Her first collection of poems — "This Kind of Bird Flies Backward" — was followed rapidly by "Dinners and Nightmares," a collection of short stories, and "Memoirs of a Beatnik," which became an underground classic for its raw portrayal of the early Beat years.

But it was the multipart epic poem "Loba" that was held in the highest regard by her admirers. First released as a work in progress, the poem was seen by many as the female counterweight to Ginsberg's "Howl."

"How was woman broken?

Falling out of attention.

Wiping gnarled fingers on a faded housedress.

Lying down in the puddle beside the broken jug.

Where was the slack, the loss

of early fierceness?

How did we come to be contained

in rooms?"

She also co-founded the Floating Bear, a newsletter that ultimately got her arrested when she published several poems that the government regarded as obscene, including a piece by William S. Burroughs, the elder statesman of the Beat generation. The charges were later dropped.

She raised five children and took pride in being a dutiful mother. When she left a cocktail party early one evening to look after her daughter, she said Kerouac screamed, "Unless you forget about your babysitter, you're never going to be a writer."

She disagreed, saying that raising children helped give her the discipline to organize her schedule and set aside time for writing. Husbands were another matter. She was married twice, each ending in divorce.
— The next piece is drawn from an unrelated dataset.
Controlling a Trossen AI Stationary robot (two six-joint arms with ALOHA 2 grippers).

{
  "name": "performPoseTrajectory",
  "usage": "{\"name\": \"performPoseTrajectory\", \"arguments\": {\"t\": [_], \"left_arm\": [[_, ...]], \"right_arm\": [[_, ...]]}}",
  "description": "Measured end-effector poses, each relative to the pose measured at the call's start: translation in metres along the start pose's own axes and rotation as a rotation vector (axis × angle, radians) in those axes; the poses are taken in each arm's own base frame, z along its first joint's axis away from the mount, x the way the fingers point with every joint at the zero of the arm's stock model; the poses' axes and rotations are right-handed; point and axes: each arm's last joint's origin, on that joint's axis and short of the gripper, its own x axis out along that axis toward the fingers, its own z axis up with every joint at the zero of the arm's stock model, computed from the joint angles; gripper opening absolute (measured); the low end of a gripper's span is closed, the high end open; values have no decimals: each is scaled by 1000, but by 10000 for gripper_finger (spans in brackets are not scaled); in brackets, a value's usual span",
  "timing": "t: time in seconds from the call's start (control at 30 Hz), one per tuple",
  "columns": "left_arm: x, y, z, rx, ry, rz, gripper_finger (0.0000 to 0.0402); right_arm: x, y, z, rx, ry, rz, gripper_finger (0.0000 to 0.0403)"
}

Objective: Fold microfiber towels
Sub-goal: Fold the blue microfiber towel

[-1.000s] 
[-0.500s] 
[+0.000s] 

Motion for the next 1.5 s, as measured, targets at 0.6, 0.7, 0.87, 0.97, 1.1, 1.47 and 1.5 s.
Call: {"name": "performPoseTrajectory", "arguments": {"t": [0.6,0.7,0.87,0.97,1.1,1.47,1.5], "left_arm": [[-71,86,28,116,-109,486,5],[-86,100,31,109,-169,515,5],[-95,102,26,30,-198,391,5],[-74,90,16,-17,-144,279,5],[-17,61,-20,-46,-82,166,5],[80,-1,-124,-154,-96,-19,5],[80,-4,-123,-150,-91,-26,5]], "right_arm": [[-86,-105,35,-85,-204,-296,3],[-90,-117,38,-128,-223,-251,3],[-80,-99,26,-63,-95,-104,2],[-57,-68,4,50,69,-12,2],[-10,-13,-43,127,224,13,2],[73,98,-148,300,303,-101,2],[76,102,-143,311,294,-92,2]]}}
Di Prima eventually grew weary of New York City and began to roam. She moved to the Catskills, then Leary's LSD-tinged commune and spent a year traveling the country in a VW bus, reading poetry in storefronts, galleries and universities. She finally landed in San Francisco as the Summer of Love was fading. She never left.

In San Francisco, she became a member of the Diggers, a group of street activists who collected food for the lost souls who wandered Haight-Ashbury. She studied Buddhism, Sanskrit and alchemy. When pressed on her political leanings, she allowed she was likely an anarchist, much like her grandfather. In 2009, she was named poet laureate of her adopted hometown.
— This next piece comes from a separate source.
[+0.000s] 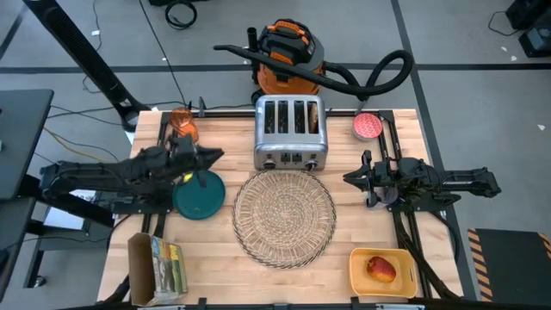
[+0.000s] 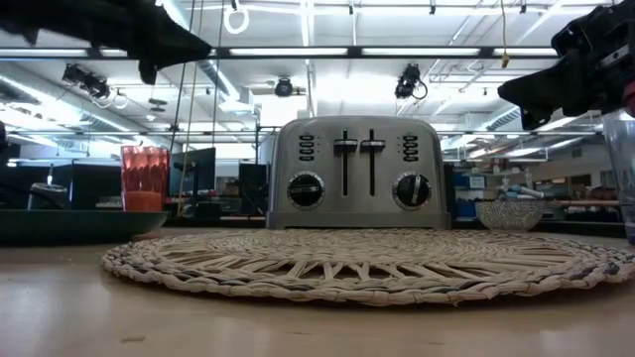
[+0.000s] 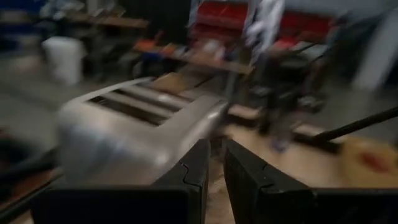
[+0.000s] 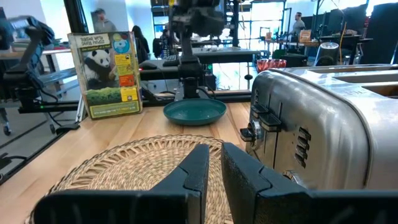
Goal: Arrange a breakfast setting
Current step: Put the orange glass of milk on the top right of the brown placemat
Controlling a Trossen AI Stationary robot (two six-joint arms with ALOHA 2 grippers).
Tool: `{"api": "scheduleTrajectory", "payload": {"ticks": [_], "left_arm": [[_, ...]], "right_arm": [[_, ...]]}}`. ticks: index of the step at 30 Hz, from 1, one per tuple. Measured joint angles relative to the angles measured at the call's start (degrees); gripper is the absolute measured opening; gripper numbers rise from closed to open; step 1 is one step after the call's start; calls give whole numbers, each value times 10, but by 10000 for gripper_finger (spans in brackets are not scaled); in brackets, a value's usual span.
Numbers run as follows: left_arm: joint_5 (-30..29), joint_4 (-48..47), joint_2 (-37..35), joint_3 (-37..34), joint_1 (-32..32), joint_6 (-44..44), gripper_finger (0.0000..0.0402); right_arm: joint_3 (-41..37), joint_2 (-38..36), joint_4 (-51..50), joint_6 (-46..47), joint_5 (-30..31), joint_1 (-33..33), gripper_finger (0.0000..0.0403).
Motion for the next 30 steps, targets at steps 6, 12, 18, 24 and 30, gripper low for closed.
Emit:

"At the root of it, she was a scholar and an off-the-charts genius," Powell said. "When she got interested in something, she'd want to get to the core of it."

Her final major collection of poems, "The Poetry Deal," was published in 2014. As often was the case, City Lights was her publisher.

Di Prima continued to write until weeks before her death, though her arthritis forced her to use a stylus on a cellphone to write. Sometimes, Powell said, she'd dictate her verse, often to him.

She is survived by Powell, two brothers, five children, four grandchildren and three great-grandchildren.